**AVAILABLE DATA:**

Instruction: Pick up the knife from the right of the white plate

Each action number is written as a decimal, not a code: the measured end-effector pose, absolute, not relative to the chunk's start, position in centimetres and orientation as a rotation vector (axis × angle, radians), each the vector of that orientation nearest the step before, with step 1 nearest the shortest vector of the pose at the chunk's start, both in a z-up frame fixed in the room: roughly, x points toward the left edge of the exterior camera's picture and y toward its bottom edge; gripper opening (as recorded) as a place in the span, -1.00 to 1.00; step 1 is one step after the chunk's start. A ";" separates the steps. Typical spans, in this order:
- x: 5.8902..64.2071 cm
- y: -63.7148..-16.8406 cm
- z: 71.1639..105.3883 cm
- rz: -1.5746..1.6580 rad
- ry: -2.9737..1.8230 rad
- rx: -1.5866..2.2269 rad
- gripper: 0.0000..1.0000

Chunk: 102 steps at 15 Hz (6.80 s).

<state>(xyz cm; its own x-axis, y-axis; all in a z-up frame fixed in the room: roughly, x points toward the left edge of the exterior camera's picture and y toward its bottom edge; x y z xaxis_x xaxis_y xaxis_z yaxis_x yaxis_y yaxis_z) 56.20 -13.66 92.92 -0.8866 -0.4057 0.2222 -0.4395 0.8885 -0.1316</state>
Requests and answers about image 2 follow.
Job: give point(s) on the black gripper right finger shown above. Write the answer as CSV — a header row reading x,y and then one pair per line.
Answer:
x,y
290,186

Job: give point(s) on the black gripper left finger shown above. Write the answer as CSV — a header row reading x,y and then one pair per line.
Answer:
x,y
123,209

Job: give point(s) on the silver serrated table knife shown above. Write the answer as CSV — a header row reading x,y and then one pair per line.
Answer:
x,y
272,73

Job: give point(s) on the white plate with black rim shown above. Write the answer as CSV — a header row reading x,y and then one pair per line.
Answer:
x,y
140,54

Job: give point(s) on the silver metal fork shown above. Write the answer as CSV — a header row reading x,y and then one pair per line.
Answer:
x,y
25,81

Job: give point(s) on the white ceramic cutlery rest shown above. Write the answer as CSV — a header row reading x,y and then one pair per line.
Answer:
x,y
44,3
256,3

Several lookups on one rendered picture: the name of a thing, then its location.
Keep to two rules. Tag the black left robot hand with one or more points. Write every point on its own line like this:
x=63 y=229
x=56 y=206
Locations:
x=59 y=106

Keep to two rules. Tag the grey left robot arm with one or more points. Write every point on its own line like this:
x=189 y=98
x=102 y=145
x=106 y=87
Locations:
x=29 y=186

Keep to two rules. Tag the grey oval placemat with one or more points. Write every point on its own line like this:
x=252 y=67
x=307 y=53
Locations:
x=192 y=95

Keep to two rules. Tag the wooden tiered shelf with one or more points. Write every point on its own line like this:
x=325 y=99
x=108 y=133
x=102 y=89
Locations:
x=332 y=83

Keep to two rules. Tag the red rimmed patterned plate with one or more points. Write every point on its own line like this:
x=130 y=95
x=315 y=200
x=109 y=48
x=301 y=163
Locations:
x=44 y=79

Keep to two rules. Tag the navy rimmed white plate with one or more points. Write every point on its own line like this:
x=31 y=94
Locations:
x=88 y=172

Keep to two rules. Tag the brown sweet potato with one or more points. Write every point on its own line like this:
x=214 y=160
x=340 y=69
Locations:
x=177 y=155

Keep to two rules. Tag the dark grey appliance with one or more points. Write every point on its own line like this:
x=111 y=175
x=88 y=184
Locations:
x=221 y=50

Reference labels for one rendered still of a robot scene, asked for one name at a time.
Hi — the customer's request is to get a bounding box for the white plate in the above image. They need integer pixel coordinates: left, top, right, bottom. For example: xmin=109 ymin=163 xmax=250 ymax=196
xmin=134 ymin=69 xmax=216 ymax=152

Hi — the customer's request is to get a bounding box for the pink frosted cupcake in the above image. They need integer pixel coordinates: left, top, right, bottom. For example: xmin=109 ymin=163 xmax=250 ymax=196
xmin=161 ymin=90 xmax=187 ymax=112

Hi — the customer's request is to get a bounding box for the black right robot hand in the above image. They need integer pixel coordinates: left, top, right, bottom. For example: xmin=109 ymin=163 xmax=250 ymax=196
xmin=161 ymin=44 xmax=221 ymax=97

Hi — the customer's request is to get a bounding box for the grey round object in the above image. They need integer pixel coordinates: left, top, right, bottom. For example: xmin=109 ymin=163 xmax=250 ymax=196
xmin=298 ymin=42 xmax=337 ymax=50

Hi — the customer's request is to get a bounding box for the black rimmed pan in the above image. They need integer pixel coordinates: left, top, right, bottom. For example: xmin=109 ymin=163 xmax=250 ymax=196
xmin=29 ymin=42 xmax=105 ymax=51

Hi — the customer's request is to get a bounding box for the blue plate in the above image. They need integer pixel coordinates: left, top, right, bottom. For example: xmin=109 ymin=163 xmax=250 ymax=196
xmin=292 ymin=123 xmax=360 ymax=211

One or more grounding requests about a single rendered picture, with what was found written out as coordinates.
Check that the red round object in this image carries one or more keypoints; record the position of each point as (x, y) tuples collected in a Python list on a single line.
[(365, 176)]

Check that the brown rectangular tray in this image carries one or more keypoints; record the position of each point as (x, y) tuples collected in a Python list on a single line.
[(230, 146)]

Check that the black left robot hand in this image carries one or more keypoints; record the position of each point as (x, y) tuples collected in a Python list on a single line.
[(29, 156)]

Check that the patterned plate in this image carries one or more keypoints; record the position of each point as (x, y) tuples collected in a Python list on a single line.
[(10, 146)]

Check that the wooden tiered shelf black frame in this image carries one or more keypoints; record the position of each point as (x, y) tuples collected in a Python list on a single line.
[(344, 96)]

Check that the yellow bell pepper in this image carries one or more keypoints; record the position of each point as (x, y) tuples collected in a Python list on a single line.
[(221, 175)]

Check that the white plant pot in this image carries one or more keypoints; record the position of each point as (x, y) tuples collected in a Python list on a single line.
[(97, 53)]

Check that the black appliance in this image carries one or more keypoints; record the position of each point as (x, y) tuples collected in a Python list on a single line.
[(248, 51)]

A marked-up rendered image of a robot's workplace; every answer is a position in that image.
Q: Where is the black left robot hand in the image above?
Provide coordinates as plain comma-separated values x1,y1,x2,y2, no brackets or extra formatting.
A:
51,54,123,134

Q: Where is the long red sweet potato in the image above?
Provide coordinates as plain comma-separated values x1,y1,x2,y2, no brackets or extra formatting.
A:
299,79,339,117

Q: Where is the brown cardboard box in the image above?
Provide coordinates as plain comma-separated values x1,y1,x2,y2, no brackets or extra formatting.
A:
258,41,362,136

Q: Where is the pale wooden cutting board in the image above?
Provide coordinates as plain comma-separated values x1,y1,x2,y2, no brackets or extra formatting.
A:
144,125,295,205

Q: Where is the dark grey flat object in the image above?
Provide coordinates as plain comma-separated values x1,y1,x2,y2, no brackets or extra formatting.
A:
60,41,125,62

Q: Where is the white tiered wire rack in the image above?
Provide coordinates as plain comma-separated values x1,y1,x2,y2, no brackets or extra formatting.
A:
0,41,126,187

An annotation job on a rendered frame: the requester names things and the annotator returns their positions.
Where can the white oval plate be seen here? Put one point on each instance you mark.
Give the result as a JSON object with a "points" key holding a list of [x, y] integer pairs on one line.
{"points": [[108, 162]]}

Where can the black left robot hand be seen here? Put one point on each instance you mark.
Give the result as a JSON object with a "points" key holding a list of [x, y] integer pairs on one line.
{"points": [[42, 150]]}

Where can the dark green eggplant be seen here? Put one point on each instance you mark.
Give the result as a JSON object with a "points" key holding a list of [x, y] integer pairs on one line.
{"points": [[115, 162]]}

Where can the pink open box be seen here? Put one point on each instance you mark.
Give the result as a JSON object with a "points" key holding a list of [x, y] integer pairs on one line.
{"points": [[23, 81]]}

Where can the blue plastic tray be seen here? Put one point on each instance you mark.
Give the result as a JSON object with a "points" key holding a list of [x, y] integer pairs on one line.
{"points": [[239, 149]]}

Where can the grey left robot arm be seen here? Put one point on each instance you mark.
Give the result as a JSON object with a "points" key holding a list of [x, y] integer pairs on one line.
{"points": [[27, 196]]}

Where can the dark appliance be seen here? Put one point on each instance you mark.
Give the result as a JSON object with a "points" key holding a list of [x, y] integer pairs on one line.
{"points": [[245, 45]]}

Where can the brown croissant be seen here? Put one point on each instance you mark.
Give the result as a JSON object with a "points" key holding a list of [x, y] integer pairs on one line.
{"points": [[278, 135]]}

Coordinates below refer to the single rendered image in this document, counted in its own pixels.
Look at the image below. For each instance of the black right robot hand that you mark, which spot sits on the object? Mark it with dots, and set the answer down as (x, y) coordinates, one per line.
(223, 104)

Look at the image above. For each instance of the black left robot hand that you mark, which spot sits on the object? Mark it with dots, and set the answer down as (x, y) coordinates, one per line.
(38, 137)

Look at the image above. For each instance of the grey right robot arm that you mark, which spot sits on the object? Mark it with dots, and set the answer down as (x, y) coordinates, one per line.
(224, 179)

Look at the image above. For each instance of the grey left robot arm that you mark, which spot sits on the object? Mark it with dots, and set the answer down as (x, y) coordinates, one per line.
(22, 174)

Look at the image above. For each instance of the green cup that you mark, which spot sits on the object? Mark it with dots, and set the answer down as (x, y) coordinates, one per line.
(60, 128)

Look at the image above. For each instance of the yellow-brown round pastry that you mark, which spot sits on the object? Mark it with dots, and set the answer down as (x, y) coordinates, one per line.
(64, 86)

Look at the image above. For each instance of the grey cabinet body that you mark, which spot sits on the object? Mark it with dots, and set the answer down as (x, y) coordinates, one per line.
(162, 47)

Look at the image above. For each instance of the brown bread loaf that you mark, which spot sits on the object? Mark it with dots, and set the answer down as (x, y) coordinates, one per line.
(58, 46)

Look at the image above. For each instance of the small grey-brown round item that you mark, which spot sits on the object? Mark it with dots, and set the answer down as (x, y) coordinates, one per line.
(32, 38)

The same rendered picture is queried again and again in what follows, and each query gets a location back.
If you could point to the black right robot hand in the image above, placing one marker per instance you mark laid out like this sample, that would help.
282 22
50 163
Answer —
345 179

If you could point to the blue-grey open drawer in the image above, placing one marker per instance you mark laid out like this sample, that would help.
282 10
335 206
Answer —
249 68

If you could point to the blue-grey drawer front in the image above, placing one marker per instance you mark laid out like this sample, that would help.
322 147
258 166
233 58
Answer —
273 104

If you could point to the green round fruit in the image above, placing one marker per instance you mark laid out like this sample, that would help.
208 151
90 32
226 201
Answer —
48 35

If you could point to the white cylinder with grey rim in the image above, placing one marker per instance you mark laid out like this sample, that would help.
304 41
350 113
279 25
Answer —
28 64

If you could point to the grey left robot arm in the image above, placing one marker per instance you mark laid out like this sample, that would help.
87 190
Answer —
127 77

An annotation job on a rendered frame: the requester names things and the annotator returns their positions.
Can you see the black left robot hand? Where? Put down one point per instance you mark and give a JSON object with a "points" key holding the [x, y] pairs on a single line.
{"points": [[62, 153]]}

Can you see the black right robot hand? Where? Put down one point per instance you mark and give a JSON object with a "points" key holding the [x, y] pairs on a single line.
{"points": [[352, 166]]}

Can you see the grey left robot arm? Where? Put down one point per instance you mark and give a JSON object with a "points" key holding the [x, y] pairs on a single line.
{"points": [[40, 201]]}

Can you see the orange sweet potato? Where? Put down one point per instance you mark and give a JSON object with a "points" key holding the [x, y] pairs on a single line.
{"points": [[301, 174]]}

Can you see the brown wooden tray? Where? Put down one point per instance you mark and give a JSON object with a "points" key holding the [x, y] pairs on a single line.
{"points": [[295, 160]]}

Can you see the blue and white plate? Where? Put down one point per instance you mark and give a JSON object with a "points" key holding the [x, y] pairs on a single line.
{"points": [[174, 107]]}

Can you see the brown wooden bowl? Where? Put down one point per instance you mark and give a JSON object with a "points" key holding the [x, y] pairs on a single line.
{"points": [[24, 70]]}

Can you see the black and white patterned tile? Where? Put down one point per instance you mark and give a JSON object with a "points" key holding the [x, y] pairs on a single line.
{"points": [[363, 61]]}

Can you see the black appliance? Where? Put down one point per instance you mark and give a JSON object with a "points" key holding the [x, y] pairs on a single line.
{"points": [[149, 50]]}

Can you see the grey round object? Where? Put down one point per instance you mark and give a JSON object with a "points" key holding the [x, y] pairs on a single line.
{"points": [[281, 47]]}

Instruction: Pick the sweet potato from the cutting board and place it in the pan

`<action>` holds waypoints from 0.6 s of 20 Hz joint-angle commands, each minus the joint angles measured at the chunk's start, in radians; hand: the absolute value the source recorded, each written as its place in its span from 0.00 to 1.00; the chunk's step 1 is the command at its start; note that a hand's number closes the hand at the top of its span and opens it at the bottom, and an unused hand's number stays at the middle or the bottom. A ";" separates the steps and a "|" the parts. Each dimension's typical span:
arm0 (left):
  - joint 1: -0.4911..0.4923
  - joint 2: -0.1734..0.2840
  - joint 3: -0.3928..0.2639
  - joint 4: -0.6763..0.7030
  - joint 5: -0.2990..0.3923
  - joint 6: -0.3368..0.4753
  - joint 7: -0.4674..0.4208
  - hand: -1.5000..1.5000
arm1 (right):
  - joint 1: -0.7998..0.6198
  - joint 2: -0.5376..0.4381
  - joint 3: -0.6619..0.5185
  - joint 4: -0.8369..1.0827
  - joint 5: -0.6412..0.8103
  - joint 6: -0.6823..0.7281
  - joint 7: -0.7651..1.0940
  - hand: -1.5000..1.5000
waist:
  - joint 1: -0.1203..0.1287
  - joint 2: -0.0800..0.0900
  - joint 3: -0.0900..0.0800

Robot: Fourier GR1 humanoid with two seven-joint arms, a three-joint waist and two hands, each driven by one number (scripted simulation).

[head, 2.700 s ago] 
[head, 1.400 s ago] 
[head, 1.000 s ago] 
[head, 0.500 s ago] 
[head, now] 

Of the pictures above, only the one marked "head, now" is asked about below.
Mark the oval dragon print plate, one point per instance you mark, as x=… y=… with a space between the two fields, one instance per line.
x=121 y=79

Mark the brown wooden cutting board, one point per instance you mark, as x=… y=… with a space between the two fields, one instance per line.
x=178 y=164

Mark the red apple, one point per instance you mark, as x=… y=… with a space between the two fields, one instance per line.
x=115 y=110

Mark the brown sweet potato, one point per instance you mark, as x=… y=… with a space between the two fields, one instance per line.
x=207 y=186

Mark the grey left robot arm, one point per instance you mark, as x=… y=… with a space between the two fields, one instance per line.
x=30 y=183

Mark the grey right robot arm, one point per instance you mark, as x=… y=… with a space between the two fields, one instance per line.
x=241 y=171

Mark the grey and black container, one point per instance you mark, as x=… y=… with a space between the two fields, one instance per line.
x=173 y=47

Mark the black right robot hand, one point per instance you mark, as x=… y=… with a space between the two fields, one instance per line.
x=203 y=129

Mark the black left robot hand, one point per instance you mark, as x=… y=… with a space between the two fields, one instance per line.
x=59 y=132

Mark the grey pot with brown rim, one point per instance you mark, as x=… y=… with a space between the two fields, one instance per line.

**TASK INSTRUCTIONS:** In the listing above, locate each line with "knife" and copy it.

**ANSWER AREA:**
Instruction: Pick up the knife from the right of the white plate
Job: give point(s) on the silver serrated table knife shown above. Write the answer as CSV — a header row reading x,y and then one pair per line.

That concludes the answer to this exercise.